The issue assumed added urgency in February this year after Iran revealed it had more nuclear facilities than previously thought.
Treaty under threat
Iranian foreign ministry spokesman Hamid Reza Asefi told reporters: "The nature of our co-operation with the IAEA is under consideration. The relevant authorities are discussing that and our decision will be made public in the future."
Mr Asefi said the IAEA had been "abused" by the United States, which he said "wanted to deprive Iran of its natural right to use nuclear technology for peaceful purposes".
He said Japan, Australia and Canada, who jointly sponsored the IAEA resolution, had "made a big mistake" and Iran would respond diplomatically.
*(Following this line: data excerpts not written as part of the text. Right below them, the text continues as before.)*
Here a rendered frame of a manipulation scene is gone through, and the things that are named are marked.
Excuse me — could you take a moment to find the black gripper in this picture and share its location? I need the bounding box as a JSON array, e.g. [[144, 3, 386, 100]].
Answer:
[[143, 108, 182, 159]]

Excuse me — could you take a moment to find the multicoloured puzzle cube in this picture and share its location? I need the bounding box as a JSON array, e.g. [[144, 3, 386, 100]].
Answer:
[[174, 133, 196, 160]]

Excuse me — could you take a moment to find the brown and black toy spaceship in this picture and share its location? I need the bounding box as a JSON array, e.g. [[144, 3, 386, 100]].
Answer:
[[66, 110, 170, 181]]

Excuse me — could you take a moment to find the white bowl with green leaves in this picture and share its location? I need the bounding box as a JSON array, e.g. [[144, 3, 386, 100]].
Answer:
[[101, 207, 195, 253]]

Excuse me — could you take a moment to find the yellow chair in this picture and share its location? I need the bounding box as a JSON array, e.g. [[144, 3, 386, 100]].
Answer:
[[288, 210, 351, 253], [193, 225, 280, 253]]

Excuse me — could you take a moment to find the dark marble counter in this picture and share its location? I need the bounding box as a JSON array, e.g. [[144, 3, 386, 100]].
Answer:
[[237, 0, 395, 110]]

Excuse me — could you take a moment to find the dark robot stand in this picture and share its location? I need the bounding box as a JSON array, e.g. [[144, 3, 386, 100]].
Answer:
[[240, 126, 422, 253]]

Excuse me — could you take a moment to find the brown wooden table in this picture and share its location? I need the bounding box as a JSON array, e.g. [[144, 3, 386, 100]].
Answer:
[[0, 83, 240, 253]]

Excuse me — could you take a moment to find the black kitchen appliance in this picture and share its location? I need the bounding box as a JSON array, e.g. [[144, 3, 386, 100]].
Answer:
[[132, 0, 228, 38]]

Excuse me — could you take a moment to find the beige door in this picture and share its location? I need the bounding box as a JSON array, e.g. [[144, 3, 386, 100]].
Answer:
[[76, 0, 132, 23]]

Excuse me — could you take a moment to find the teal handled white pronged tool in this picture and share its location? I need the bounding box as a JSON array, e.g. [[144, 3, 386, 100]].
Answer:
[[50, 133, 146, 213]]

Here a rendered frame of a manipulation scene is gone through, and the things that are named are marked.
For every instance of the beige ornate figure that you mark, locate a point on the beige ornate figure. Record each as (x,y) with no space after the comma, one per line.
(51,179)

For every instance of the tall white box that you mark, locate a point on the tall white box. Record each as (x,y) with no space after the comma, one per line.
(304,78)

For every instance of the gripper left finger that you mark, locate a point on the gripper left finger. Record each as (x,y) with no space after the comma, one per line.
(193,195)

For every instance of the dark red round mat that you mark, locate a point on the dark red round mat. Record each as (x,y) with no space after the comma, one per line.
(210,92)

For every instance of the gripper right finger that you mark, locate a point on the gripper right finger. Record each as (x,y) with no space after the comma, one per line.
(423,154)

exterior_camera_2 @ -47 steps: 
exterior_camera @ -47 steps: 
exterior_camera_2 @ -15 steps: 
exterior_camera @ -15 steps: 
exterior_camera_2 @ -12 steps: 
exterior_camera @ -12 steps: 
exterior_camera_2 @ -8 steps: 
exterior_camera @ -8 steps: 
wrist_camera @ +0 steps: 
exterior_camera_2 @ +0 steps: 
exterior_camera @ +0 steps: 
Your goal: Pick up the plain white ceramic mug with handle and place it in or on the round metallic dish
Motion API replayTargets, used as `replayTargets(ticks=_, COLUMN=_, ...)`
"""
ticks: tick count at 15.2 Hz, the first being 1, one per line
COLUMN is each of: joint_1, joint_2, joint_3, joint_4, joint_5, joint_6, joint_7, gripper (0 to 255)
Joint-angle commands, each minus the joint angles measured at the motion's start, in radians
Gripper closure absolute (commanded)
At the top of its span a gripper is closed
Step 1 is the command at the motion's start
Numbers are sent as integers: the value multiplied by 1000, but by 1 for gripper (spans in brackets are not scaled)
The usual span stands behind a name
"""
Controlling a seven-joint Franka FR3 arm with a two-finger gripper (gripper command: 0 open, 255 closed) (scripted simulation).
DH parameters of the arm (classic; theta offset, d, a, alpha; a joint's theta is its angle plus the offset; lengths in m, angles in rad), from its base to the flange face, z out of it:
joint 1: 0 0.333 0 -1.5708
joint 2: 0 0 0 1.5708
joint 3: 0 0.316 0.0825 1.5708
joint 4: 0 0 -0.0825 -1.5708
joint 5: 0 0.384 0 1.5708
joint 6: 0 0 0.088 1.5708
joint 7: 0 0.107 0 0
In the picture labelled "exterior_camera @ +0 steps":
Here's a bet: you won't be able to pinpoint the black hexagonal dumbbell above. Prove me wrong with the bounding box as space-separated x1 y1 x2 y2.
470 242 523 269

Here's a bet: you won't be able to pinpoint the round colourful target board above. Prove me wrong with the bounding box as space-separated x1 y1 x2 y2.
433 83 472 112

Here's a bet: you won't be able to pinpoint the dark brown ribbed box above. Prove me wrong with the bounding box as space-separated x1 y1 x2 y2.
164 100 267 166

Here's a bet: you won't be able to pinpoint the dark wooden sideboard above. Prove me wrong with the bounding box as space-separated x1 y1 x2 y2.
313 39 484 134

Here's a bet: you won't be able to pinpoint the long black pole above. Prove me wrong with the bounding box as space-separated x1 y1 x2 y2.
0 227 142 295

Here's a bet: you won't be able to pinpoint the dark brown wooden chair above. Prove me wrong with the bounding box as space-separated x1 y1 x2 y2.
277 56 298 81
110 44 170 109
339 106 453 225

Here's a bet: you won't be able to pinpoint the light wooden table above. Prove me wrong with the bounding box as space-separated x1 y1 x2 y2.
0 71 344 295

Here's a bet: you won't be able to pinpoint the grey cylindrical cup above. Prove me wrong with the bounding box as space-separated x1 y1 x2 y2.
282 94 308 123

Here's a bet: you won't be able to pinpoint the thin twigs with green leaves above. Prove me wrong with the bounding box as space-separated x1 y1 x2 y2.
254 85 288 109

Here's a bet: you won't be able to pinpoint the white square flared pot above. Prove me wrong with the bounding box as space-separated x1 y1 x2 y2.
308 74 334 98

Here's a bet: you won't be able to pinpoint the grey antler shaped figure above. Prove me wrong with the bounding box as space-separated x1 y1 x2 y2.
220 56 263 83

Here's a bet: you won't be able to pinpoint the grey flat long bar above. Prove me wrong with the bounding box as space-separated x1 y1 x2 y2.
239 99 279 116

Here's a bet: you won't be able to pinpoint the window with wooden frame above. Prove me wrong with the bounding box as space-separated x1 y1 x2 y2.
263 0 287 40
Iranian media and conservative officials have urged Iran to withdraw from the nuclear Non-Proliferation Treaty (NPT) following the IAEA's decision.
The BBC's Tehran correspondent, Jim Muir, says just what action Iran will take on the IAEA's deadline remains the subject of intense behind-the-scenes debate.
He says that although right-wingers are clamouring for a harsh response, Iran's representative at the IAEA, Akbar Salehi, is quoted here as saying that co-operation will continue, but perhaps at restricted levels.
Russia, which is building Iran's first nuclear power reactor at the port of Bushehr, has urged Iran to co-operate with the IAEA.
Correspondents say Moscow has come under intense pressure from the US to drop the project because of fears that Tehran may use spent fuel from the plant to develop nuclear weapons.
For its part, Washington has warned that Iran's failure to work with the IAEA programme will constitute proof that it is pursuing a secret weapons programme.
In February, the head of Iran's atomic energy agency said construction had begun on a plant that would produce enriched uranium, a potential ingredient of nuclear weapons.